Recommendations for Institutional Review Boards (IRBs), Clinical Investigators, and Study Sponsors
The FDA considers clinical studies performed in the United States involving RAS devices for mastectomy and the prevention and treatment of cancer to be significant risk studies. These clinical studies require FDA oversight under an approved investigational device exemption.
- Be aware that clinical studies for mastectomy and for the prevention or treatment of breast cancer using RAS devices must include monitoring of long-term clinical outcomes, such as:
- Cancer recurrence
- Disease-free survival
- Overall survival
In addition to long-term patient follow up, clinical studies for mastectomy and the prevention and treatment of breast cancer include safeguards such as study stopping rules and periodic reporting to the FDA. For further information, see Investigational Device Exemption (IDE).
- Be aware that studies of RAS devices intended for the prevention and treatment of other cancers also require an IDE.
- The FDA recommends the development of RAS surgery device registries for the collection of real-world evidence. Please contact the FDA for information on whether your RAS device registry requires Investigational Device Exemption through the pre-submission (Q-Sub) program.
RAS devices enable surgeons to perform a variety of surgical procedures through small cuts (incisions) in a patient's body. This type of surgery may help reduce pain, blood loss, scarring, infection, and recovery time after surgery in comparison to traditional surgical procedures.
Computer and software technology enable a surgeon to precisely control surgical instruments attached to mechanical arms through small incisions while viewing the surgical site in three-dimensional high definition.
For more information, see the Common uses of Robotically-Assisted Surgical (RAS) Devices section on the Computer-Assisted Surgical Systems page.
Concerns about Safety and Effectiveness of RAS Devices in Cancer Prevention or Treatment
While robotically-assisted surgery is an important treatment option that is safe and effective when used appropriately and with proper training, the FDA has not granted marketing authorization for any RAS device system for use in the United States specifically for the prevention or treatment of cancer.
There is little evidence on the safety and effectiveness of the use of RAS devices in patients undergoing mastectomy for the prevention or treatment of breast cancer, and the FDA has not granted any RAS system marketing authorization for mastectomy. For patients undergoing mastectomy, the surgical approach used with RAS devices differs from conventional surgical approaches. The impact of these differences on prevention of cancer, overall survival, recurrence, and disease-free survival have not been established.
The FDA is working to assure device manufacturers, investigators, clinical study sponsors, and IRBs are aware of the FDA’s expectations for an investigational device exemption and clinical endpoints for use of RAS devices for the prevention or treatment of patients with cancer.

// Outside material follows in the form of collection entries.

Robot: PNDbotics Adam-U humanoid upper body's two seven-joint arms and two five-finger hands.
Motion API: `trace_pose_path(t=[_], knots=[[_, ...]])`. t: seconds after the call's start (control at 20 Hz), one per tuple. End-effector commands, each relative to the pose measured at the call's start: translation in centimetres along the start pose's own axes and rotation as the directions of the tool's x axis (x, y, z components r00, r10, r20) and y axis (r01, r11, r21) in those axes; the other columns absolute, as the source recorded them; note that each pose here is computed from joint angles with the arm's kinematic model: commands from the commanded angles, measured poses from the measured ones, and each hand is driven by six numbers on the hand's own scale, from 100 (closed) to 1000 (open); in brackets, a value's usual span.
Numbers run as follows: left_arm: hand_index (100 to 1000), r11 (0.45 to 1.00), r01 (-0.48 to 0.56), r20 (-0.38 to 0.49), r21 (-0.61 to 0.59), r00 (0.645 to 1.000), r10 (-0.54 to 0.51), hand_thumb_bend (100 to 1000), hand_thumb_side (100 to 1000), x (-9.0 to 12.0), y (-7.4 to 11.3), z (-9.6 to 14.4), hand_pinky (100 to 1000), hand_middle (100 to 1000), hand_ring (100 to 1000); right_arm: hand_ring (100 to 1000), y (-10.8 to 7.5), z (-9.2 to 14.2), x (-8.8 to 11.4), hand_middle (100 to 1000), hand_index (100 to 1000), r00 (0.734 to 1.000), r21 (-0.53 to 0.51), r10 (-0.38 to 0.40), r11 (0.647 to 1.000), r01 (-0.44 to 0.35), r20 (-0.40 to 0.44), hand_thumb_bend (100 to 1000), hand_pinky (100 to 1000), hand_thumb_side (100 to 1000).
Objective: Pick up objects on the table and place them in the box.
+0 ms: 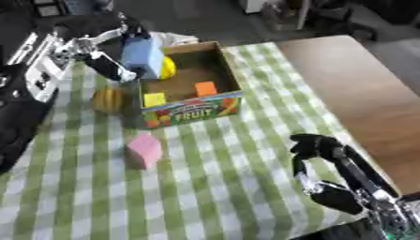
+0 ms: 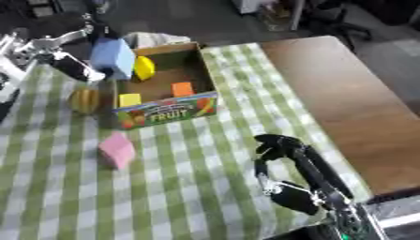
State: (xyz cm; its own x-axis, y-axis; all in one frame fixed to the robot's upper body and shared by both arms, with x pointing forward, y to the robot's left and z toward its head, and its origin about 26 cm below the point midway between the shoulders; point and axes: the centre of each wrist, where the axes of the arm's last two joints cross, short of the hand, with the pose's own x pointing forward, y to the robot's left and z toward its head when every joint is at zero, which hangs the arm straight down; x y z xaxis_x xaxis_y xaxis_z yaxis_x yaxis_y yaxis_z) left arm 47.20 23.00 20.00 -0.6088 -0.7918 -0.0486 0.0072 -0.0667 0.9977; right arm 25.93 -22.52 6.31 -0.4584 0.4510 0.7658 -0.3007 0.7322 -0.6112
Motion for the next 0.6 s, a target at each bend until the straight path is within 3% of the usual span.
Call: trace_pose_path(t=[0.05, 0.35, 0.4, 0.45, 0.6], knots=[[812, 0.999, 0.031, -0.033, 0.036, 0.999, -0.029, 262, 212, 0.0, 0.5, -0.7, 637, 624, 593, 635, -0.3, -0.3, 0.5, 640, 837, 1.0, 0.0, 0.004, 1.0, -0.005, 0.025, 100, 695, 254], [886, 0.996, 0.081, -0.094, -0.024, 0.992, -0.083, 393, 267, -0.2, -1.5, -1.0, 708, 741, 684, 635, -0.4, -0.4, 0.5, 639, 837, 1.0, -0.001, 0.005, 1.0, -0.005, 0.026, 100, 695, 254], [893, 0.995, 0.09, -0.096, -0.035, 0.991, -0.093, 386, 317, -0.3, -1.7, -0.9, 714, 752, 695, 635, -0.4, -0.4, 0.5, 639, 837, 1.0, -0.001, 0.006, 1.0, -0.006, 0.027, 100, 695, 253], [906, 0.995, 0.095, -0.095, -0.04, 0.991, -0.099, 375, 431, -0.4, -1.7, -0.8, 729, 775, 715, 635, -0.4, -0.4, 0.5, 639, 837, 1.0, -0.002, 0.006, 1.0, -0.006, 0.027, 100, 696, 253], [925, 0.994, 0.1, -0.083, -0.049, 0.991, -0.103, 375, 553, -0.8, -1.2, -0.4, 749, 807, 737, 635, -0.4, -0.4, 0.5, 639, 837, 1.0, -0.003, 0.007, 1.0, -0.007, 0.025, 100, 696, 253]])
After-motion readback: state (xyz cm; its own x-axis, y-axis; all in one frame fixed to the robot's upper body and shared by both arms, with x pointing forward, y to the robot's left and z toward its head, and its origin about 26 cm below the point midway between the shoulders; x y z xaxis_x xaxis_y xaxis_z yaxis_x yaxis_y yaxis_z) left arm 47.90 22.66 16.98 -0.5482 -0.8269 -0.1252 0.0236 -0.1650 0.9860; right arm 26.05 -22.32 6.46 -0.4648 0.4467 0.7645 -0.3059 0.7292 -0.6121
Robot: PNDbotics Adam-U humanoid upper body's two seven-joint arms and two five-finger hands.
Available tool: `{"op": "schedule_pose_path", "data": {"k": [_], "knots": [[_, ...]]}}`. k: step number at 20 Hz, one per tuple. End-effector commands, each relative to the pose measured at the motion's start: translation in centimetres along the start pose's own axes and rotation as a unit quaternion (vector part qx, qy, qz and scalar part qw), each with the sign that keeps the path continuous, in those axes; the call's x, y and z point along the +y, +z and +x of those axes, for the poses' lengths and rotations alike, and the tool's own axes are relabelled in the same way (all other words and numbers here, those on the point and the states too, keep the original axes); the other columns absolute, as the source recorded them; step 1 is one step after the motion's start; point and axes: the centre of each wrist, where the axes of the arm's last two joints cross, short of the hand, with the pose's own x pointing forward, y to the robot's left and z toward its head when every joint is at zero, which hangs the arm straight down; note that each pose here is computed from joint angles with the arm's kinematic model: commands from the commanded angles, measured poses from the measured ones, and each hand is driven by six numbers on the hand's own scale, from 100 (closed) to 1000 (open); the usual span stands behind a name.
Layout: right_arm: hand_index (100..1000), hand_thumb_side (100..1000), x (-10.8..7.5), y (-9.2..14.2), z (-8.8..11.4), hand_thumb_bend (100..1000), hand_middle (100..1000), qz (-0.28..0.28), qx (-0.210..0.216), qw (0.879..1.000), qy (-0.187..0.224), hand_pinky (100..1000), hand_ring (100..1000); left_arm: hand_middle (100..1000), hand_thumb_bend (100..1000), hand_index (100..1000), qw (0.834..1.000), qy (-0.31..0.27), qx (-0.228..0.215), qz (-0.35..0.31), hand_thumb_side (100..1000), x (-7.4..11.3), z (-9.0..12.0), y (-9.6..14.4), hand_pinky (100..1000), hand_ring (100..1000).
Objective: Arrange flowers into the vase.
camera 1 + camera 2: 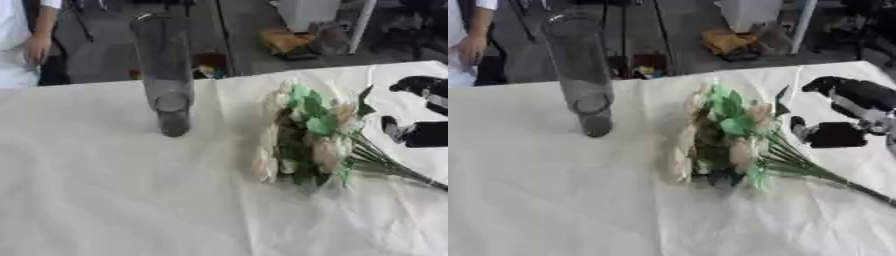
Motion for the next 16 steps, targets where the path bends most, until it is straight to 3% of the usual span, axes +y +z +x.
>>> {"op": "schedule_pose_path", "data": {"k": [1, 5, 9, 16], "knots": [[1000, 656, -0.2, -0.2, -0.5, 479, 1000, 0.015, 0.001, 1.0, 0.0, 979, 1000, 918, 152, 955, 1.0, 0.004, -0.016, -0.002, 1000, -0.1, 0.5, -0.8, 811, 945], [1000, 662, 0.6, 0.0, -0.5, 503, 1000, 0.035, -0.013, 0.999, -0.003, 975, 1000, 917, 141, 955, 1.0, 0.004, -0.016, -0.001, 1000, -0.1, 0.5, -0.9, 812, 946], [1000, 671, 1.2, 0.4, -0.1, 472, 1000, 0.042, -0.024, 0.999, -0.004, 970, 1000, 917, 140, 955, 1.0, 0.007, -0.017, -0.002, 1000, -0.2, 0.6, -0.9, 812, 946], [1000, 647, 2.1, 0.4, -0.4, 488, 1000, 0.056, -0.016, 0.998, -0.007, 973, 1000, 918, 136, 955, 1.0, 0.011, -0.017, -0.004, 1000, -0.3, 0.6, -0.9, 813, 947]]}}
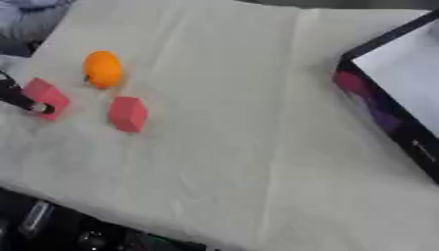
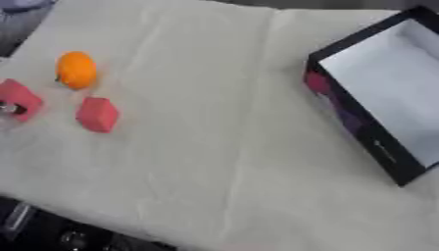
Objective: Pick up the objects with one hand, pass them to the other hand, and then place them into the box on the other side of the table.
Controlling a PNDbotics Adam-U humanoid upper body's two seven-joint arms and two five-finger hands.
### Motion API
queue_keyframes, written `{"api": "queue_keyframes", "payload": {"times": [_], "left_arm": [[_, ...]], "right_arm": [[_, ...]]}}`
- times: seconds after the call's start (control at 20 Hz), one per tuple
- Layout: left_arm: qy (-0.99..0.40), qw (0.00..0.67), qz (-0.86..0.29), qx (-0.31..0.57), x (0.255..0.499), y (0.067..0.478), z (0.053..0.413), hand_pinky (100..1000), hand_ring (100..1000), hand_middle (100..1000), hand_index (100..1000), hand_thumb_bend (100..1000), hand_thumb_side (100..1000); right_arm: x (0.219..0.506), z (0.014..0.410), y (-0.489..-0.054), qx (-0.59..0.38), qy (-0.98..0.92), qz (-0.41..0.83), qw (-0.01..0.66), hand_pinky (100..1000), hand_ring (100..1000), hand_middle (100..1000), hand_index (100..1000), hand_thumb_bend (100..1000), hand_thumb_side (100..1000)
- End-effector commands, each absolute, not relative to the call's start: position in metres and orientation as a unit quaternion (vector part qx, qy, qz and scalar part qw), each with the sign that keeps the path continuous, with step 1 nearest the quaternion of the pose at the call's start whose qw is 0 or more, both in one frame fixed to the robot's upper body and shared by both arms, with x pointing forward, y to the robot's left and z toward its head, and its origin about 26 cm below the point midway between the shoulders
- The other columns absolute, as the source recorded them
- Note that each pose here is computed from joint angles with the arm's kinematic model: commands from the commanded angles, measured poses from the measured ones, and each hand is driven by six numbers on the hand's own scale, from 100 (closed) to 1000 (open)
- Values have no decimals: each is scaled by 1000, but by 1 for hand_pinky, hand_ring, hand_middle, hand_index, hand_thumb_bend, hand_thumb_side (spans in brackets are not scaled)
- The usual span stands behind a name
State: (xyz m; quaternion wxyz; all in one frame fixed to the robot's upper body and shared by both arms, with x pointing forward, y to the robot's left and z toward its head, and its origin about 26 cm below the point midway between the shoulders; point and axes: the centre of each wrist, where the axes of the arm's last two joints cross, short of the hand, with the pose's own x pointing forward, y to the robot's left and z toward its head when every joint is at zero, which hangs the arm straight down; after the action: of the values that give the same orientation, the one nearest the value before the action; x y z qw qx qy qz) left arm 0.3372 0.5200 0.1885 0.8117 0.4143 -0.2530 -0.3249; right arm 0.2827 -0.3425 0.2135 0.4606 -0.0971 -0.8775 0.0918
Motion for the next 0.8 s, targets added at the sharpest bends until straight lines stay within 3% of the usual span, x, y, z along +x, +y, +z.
{"api": "queue_keyframes", "payload": {"times": [0.05, 0.35, 0.8], "left_arm": [[-259, 806, -321, 424, 336, 523, 206, 946, 893, 799, 636, 347, 273], [-327, 784, -300, 435, 337, 510, 236, 931, 859, 778, 563, 220, 180], [-435, 703, -299, 476, 331, 464, 280, 911, 826, 757, 530, 182, 131]], "right_arm": [[280, 223, -342, -102, -883, 101, 447, 927, 867, 997, 989, 100, 527], [279, 223, -343, -103, -884, 99, 445, 927, 867, 997, 989, 100, 528], [279, 224, -343, -103, -886, 98, 442, 928, 867, 997, 988, 100, 529]]}}
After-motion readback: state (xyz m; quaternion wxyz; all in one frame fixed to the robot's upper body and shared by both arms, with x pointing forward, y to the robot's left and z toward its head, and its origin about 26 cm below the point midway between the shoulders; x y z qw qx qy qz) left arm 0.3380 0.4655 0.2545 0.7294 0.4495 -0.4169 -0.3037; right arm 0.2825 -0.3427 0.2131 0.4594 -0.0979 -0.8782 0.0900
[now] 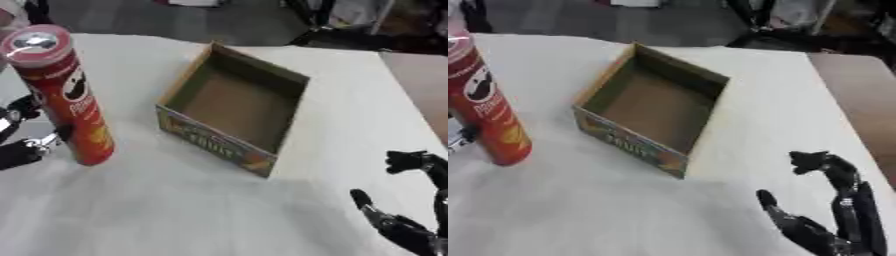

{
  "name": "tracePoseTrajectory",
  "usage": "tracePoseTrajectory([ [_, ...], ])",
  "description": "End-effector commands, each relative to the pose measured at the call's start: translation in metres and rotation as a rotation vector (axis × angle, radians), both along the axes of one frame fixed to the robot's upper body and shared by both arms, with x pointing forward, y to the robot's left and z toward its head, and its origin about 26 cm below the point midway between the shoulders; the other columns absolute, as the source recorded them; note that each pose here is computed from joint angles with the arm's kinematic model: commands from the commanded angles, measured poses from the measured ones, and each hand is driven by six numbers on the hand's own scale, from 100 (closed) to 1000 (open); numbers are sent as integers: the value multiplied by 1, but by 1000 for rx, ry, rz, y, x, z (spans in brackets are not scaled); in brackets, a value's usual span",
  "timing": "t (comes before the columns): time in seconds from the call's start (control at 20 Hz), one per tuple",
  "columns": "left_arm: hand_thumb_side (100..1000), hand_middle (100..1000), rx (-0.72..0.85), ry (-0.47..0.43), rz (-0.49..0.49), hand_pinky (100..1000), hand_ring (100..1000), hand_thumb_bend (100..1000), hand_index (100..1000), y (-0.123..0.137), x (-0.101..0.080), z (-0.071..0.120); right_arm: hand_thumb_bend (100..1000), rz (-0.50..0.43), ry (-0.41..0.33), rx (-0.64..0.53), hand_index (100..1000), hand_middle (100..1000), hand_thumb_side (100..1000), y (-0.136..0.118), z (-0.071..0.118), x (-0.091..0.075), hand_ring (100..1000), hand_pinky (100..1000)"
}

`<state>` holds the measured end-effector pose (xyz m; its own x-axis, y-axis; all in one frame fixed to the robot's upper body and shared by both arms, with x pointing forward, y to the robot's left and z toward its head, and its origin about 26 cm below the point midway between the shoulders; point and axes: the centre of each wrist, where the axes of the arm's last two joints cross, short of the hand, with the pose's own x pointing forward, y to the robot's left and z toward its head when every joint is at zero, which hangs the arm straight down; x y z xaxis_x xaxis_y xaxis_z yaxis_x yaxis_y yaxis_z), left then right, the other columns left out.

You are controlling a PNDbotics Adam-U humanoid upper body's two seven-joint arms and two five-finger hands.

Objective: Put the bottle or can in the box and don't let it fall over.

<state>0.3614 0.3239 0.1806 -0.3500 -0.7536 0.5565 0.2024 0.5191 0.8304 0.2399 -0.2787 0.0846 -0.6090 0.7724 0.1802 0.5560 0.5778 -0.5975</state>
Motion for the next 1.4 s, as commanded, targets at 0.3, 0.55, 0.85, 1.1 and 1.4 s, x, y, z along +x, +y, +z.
tracePoseTrajectory([
  [0.3, 725, 1000, 8, -37, -38, 1000, 1000, 287, 1000, -4, -2, 18, 503, 77, -163, -82, 744, 624, 100, 6, 22, 9, 750, 782],
  [0.55, 771, 1000, -8, -44, -59, 1000, 1000, 278, 1000, -8, -3, 22, 457, 98, -134, -146, 731, 621, 100, -1, 36, 16, 794, 795],
  [0.85, 789, 1000, -28, -58, -83, 1000, 1000, 271, 1000, -11, -5, 28, 459, 56, -109, -258, 721, 597, 100, -5, 45, 20, 763, 777],
  [1.1, 803, 1000, -39, -61, -86, 1000, 1000, 266, 1000, -11, -6, 29, 515, -24, -139, -277, 637, 463, 100, -7, 47, 21, 609, 661],
  [1.4, 740, 1000, -39, -60, -101, 1000, 1000, 341, 1000, -10, -8, 30, 789, -112, -290, -270, 560, 360, 196, -5, 45, 20, 468, 554],
])
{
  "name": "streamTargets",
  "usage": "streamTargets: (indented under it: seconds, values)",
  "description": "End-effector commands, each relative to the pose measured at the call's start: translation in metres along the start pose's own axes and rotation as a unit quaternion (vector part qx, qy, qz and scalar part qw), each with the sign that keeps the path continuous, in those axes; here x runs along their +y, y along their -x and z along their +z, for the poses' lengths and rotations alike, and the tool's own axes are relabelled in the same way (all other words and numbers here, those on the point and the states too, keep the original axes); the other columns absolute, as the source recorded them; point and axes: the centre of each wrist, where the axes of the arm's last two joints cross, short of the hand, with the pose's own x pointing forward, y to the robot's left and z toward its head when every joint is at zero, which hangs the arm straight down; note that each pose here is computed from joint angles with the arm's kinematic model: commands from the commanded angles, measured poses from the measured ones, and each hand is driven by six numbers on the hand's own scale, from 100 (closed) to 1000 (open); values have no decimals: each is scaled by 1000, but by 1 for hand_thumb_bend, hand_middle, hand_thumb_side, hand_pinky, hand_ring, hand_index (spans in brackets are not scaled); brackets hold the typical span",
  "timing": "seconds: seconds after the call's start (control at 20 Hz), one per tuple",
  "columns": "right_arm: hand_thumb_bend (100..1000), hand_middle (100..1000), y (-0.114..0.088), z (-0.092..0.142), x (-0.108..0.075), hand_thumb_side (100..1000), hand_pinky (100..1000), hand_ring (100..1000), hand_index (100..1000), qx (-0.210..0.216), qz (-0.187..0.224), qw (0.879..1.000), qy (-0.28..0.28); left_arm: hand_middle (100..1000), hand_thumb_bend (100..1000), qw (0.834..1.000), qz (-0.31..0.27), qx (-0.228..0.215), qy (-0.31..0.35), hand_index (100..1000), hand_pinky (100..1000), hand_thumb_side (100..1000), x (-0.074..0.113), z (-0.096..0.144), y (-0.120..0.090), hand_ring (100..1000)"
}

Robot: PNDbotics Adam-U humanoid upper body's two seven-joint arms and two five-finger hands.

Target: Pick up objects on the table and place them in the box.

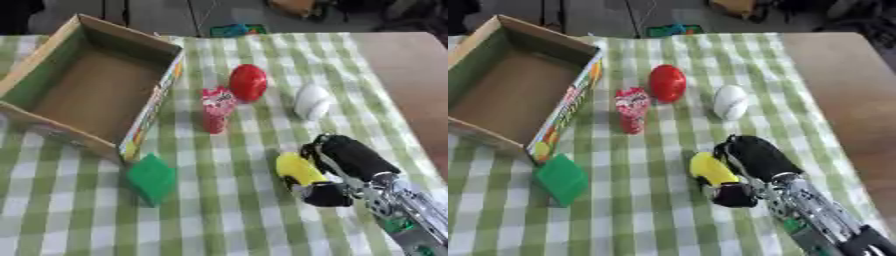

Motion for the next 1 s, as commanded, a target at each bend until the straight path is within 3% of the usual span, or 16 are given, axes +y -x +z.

The FDA continues to monitor adverse events reported to the FDA to inform our understanding of the benefits and risks of RAS devices when used for specific indications.
The FDA continues to encourage academic and research institutions, professional societies, RAS device experts, and manufacturers to establish patient registries to gather data on the use of RAS devices for all uses, including the prevention and treatment of cancer.
The FDA will keep the public informed if significant new information becomes available.
Reporting Problems with Your Device
If you think you had a problem with your device, the FDA encourages you to report the problem through the MedWatch Voluntary Reporting Form.
Health care personnel employed by facilities that are subject to the FDA's user facility reporting requirements should follow the reporting procedures established by their facilities.